## Exercise objective
Write out all entries word for word.

## Extracted records
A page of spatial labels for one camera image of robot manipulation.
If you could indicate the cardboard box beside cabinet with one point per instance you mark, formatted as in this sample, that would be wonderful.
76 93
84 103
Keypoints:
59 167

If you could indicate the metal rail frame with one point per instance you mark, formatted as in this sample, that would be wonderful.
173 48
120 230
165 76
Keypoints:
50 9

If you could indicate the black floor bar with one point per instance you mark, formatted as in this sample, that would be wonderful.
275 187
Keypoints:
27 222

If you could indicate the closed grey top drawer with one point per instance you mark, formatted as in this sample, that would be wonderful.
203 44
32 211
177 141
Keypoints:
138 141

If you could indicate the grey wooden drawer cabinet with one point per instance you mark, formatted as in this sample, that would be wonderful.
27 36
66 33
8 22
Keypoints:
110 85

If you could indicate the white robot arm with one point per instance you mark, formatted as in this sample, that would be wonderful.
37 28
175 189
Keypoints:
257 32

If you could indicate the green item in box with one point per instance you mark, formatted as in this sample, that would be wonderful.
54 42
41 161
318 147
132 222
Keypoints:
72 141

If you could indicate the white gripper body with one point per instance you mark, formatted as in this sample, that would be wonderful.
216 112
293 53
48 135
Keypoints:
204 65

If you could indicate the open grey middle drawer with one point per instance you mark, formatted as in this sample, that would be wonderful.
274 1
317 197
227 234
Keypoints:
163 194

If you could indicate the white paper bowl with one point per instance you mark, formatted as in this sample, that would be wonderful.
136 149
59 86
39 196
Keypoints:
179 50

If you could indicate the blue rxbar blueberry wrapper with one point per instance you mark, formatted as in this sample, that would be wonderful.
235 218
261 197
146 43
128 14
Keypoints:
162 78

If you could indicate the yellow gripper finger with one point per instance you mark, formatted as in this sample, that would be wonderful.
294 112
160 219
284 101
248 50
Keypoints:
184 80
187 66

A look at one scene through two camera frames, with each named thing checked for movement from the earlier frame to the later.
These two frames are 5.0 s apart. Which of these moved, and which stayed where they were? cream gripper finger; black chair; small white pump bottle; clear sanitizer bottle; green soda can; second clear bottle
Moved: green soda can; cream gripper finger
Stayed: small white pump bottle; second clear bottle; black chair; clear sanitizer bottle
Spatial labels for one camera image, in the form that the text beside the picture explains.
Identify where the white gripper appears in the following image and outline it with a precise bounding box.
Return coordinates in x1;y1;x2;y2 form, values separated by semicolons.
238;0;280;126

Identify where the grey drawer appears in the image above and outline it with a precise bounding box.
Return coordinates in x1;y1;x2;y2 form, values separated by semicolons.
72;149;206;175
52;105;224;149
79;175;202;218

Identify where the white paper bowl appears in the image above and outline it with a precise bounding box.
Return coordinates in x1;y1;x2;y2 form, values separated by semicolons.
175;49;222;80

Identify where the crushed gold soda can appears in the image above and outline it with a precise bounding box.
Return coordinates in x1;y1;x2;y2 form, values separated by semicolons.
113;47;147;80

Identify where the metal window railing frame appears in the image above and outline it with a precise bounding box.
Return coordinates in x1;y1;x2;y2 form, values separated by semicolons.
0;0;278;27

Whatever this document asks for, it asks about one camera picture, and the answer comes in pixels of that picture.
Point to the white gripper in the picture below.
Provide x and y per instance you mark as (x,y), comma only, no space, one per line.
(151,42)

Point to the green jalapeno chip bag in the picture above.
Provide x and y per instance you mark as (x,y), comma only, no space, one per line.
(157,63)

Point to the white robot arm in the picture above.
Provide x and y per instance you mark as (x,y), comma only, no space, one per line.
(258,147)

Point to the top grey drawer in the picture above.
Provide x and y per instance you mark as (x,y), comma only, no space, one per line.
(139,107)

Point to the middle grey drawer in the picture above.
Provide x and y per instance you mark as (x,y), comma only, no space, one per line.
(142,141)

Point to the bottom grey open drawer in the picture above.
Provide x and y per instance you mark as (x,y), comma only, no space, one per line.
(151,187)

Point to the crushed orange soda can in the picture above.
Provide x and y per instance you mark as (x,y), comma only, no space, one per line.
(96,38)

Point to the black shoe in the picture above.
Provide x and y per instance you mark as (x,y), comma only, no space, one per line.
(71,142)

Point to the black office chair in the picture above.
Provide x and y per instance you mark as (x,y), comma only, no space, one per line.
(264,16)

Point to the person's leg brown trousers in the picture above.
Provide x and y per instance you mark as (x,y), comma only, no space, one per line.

## Reply to the task
A page of spatial labels for one camera image of robot manipulation.
If you could indicate the cardboard box beside cabinet with one point per instance you mark, formatted as in this sample, that would be wonderful.
76 93
84 103
Keypoints:
59 167

If you could indicate the metal rail frame with one point per instance you mark, formatted as in this sample, that would be wonderful.
173 48
120 230
165 76
Keypoints:
50 9

If you could indicate the black floor bar with one point per instance you mark, formatted as in this sample, that would be wonderful.
275 187
Keypoints:
27 222

If you could indicate the closed grey top drawer with one point per instance you mark, formatted as in this sample, that would be wonderful.
203 44
32 211
177 141
Keypoints:
138 141

If you could indicate the grey wooden drawer cabinet with one point per instance you mark, formatted as in this sample, that would be wonderful.
27 36
66 33
8 22
Keypoints:
110 85

If you could indicate the white robot arm with one point per instance you mark, formatted as in this sample, that would be wonderful.
37 28
175 189
Keypoints:
257 32

If you could indicate the green item in box with one point per instance you mark, formatted as in this sample, that would be wonderful.
54 42
41 161
318 147
132 222
Keypoints:
72 141

If you could indicate the white gripper body with one point per instance you mark, formatted as in this sample, that would be wonderful.
216 112
293 53
48 135
Keypoints:
204 65

If you could indicate the open grey middle drawer with one point per instance you mark, formatted as in this sample, that would be wonderful.
274 1
317 197
227 234
Keypoints:
163 194

If you could indicate the white paper bowl with one point per instance you mark, formatted as in this sample, that would be wonderful.
136 149
59 86
39 196
Keypoints:
179 50

If you could indicate the blue rxbar blueberry wrapper with one point per instance you mark, formatted as in this sample, that would be wonderful.
235 218
261 197
146 43
128 14
Keypoints:
162 78

If you could indicate the yellow gripper finger with one point per instance you mark, formatted as in this sample, that would be wonderful.
294 112
160 219
284 101
248 50
Keypoints:
184 80
187 66

A look at one scene through two camera frames, with each named thing checked for movement from the earlier frame to the later.
These two frames are 5.0 s apart. Which of these moved, and which stayed where they were? cream gripper finger; black chair; small white pump bottle; clear sanitizer bottle; green soda can; second clear bottle
Moved: green soda can; cream gripper finger
Stayed: small white pump bottle; second clear bottle; black chair; clear sanitizer bottle
Spatial labels for one camera image, in the form that the text beside the picture explains.
Identify where the white gripper appears in the following image and outline it with a precise bounding box.
Return coordinates in x1;y1;x2;y2 form, values separated by semicolons.
238;0;280;126

Identify where the grey drawer appears in the image above and outline it with a precise bounding box.
Return coordinates in x1;y1;x2;y2 form, values separated by semicolons.
72;149;206;175
52;105;224;149
79;175;202;218

Identify where the white paper bowl appears in the image above and outline it with a precise bounding box.
Return coordinates in x1;y1;x2;y2 form, values separated by semicolons.
175;49;222;80

Identify where the crushed gold soda can appears in the image above and outline it with a precise bounding box.
Return coordinates in x1;y1;x2;y2 form, values separated by semicolons.
113;47;147;80

Identify where the metal window railing frame appears in the image above and outline it with a precise bounding box.
Return coordinates in x1;y1;x2;y2 form, values separated by semicolons.
0;0;278;27

Whatever this document asks for, it asks about one camera picture, and the answer comes in pixels of that picture.
Point to the white gripper in the picture below.
Provide x and y per instance you mark as (x,y), comma only, no space, one per line.
(151,42)

Point to the green jalapeno chip bag in the picture above.
Provide x and y per instance you mark as (x,y), comma only, no space, one per line.
(157,63)

Point to the white robot arm in the picture above.
Provide x and y per instance you mark as (x,y), comma only, no space, one per line.
(258,147)

Point to the top grey drawer in the picture above.
Provide x and y per instance you mark as (x,y), comma only, no space, one per line.
(139,107)

Point to the middle grey drawer in the picture above.
Provide x and y per instance you mark as (x,y), comma only, no space, one per line.
(142,141)

Point to the bottom grey open drawer in the picture above.
Provide x and y per instance you mark as (x,y), comma only, no space, one per line.
(151,187)

Point to the crushed orange soda can in the picture above.
Provide x and y per instance you mark as (x,y), comma only, no space, one per line.
(96,38)

Point to the black shoe in the picture above.
Provide x and y per instance you mark as (x,y), comma only, no space, one per line.
(71,142)

Point to the black office chair in the picture above.
Provide x and y per instance you mark as (x,y), comma only, no space, one per line.
(264,16)

Point to the person's leg brown trousers in the picture above.
Provide x and y per instance you mark as (x,y), comma only, no space, one per line.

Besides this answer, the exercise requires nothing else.